**Exercise details**
Can you retype only the lines from the one with "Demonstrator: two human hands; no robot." through the final line of the material, exactly as given?

**Collected data**
<<<<
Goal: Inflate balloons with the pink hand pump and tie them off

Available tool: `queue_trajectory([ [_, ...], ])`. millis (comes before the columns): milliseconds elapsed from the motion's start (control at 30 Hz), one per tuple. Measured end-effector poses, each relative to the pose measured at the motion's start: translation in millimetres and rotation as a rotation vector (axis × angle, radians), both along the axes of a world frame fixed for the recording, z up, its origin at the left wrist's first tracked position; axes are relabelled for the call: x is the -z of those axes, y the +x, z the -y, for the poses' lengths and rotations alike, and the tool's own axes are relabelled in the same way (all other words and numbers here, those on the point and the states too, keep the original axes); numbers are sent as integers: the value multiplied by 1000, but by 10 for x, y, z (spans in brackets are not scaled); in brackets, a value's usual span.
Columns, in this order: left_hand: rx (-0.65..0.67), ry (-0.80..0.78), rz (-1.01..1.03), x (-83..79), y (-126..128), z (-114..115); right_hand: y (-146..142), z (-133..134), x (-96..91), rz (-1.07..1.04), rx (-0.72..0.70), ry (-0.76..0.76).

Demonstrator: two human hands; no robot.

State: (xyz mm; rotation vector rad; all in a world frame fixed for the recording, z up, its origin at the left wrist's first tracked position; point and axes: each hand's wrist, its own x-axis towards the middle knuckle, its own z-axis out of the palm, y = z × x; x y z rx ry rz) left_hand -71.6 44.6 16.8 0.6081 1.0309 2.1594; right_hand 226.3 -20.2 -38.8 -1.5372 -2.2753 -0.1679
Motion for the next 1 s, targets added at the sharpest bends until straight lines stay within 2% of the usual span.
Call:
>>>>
**Solution below**
Demonstrator: two human hands; no robot.

State: (xyz mm; rotation vector rad; all in a world frame fixed for the recording, z up, its origin at the left wrist's first tracked position; point and axes: each hand's wrist, its own x-axis towards the middle knuckle, its own z-axis out of the palm, y = z × x; x y z rx ry rz) left_hand -71.6 44.6 16.8 0.6081 1.0309 2.1594; right_hand 226.3 -20.2 -38.8 -1.5372 -2.2753 -0.1679
Motion for the next 1 s, targets added at the sharpest bends until straight lines stay within 2% of the usual span.
Call:

The full answer has now been given.